***** Task material

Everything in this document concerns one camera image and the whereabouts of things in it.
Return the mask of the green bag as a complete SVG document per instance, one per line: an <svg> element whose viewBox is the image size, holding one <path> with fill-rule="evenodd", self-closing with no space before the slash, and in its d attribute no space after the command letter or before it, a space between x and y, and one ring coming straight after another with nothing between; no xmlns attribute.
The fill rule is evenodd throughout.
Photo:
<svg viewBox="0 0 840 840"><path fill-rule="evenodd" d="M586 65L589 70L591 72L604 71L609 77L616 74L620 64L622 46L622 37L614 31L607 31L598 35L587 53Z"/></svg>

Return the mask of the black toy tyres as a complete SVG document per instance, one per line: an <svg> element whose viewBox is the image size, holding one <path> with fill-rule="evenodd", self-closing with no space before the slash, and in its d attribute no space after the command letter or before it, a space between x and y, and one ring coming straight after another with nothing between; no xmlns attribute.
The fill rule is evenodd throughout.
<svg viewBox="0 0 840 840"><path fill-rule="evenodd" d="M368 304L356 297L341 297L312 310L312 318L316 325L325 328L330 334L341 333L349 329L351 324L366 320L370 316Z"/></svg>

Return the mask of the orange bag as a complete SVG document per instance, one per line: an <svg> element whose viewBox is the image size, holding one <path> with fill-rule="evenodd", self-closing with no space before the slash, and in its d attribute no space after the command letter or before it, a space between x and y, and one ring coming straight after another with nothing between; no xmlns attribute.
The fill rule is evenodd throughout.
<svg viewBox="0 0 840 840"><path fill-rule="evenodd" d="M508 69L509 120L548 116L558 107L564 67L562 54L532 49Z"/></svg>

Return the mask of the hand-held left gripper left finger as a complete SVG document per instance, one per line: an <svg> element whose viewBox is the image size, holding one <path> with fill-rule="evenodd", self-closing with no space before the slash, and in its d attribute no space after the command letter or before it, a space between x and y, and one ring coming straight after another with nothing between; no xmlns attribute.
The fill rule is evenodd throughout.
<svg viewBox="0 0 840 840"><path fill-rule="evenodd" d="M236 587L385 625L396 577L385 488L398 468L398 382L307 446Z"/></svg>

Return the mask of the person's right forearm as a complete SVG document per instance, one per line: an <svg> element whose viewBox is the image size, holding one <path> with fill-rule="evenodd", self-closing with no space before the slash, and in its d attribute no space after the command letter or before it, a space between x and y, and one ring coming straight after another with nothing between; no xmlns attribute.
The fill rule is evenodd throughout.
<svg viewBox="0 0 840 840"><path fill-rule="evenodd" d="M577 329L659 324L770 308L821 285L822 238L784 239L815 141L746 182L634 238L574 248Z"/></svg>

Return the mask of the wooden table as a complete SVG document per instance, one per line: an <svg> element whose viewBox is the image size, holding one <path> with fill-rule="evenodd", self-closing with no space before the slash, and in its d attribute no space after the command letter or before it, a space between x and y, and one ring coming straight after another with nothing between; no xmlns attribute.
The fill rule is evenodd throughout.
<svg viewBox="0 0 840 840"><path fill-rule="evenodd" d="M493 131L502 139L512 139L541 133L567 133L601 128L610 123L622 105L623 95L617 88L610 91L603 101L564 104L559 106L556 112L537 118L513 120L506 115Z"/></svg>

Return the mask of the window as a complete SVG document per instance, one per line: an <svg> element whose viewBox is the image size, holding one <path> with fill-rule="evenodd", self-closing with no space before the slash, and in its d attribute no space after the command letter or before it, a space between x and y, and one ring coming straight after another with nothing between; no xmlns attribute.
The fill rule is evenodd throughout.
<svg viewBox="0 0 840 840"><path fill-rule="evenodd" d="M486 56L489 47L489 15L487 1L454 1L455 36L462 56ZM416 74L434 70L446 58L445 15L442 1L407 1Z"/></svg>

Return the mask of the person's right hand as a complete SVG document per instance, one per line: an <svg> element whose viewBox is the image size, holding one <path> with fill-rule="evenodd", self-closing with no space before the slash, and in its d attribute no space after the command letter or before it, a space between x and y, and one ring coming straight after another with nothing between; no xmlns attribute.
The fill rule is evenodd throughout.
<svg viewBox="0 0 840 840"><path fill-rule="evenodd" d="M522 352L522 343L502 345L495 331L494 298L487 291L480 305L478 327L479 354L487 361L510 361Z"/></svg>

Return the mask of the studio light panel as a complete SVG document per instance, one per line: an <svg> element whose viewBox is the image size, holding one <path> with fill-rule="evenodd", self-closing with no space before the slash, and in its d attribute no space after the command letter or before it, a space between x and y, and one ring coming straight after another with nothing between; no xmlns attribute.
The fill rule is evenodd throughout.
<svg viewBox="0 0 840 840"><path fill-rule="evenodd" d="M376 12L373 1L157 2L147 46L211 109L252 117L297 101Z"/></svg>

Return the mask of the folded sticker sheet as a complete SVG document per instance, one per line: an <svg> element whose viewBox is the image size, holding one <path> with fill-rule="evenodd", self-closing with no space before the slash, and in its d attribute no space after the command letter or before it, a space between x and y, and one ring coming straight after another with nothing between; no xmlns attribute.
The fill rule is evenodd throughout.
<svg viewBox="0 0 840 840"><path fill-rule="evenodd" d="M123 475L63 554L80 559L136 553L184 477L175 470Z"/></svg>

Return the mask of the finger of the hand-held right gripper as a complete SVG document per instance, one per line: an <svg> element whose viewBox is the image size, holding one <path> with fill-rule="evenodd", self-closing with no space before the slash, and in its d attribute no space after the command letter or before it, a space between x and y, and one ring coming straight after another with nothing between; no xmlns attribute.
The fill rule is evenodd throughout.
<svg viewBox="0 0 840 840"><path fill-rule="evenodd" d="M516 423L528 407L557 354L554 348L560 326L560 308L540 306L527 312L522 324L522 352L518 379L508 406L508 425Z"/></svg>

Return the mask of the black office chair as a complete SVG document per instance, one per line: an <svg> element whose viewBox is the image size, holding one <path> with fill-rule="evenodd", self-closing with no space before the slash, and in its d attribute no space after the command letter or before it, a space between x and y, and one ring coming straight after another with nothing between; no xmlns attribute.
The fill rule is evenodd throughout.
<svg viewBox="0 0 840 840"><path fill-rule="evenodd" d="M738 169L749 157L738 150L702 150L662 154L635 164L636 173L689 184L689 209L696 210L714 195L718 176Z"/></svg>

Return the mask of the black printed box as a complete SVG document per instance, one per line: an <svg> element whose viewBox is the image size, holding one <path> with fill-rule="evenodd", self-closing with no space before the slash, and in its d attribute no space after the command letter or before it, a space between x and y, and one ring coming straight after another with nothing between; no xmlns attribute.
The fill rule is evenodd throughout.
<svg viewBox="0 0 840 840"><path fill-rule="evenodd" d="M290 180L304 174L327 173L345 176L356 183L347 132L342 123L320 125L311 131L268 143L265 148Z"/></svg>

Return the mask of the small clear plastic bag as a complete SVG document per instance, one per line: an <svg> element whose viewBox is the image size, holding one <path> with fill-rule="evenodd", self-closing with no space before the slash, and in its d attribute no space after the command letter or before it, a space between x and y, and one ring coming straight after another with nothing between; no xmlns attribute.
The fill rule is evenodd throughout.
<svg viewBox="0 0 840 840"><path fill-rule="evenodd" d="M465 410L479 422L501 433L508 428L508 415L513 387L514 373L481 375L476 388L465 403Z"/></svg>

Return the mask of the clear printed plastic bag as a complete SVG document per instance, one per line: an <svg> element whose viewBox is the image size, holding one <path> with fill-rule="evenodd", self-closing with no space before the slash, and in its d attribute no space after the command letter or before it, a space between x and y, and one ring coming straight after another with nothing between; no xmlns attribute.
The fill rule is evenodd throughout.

**********

Exercise prompt:
Reproduce the listing word for word from its first line up to and including the line with "Return the mask of the hand-held". Give no other lines.

Solved exercise:
Everything in this document concerns one camera image and the whereabouts of things in it.
Return the mask of the green bag as a complete SVG document per instance, one per line: an <svg> element whose viewBox is the image size, holding one <path> with fill-rule="evenodd", self-closing with no space before the slash, and in its d attribute no space after the command letter or before it, a space between x and y, and one ring coming straight after another with nothing between; no xmlns attribute.
The fill rule is evenodd throughout.
Photo:
<svg viewBox="0 0 840 840"><path fill-rule="evenodd" d="M586 65L589 70L591 72L604 71L609 77L616 74L620 64L622 46L622 37L614 31L607 31L598 35L587 53Z"/></svg>

Return the mask of the black toy tyres as a complete SVG document per instance, one per line: an <svg> element whose viewBox is the image size, holding one <path> with fill-rule="evenodd", self-closing with no space before the slash, and in its d attribute no space after the command letter or before it, a space between x and y, and one ring coming straight after another with nothing between; no xmlns attribute.
The fill rule is evenodd throughout.
<svg viewBox="0 0 840 840"><path fill-rule="evenodd" d="M368 304L356 297L341 297L312 310L312 318L316 325L325 328L330 334L341 333L349 329L351 324L366 320L370 316Z"/></svg>

Return the mask of the orange bag as a complete SVG document per instance, one per line: an <svg> element whose viewBox is the image size, holding one <path> with fill-rule="evenodd", self-closing with no space before the slash, and in its d attribute no space after the command letter or before it, a space between x and y, and one ring coming straight after another with nothing between; no xmlns attribute.
The fill rule is evenodd throughout.
<svg viewBox="0 0 840 840"><path fill-rule="evenodd" d="M508 69L509 120L548 116L558 107L564 67L562 54L532 49Z"/></svg>

Return the mask of the hand-held left gripper left finger as a complete SVG document per instance, one per line: an <svg> element whose viewBox is the image size, holding one <path> with fill-rule="evenodd", self-closing with no space before the slash, and in its d attribute no space after the command letter or before it, a space between x and y, and one ring coming straight after another with nothing between; no xmlns attribute.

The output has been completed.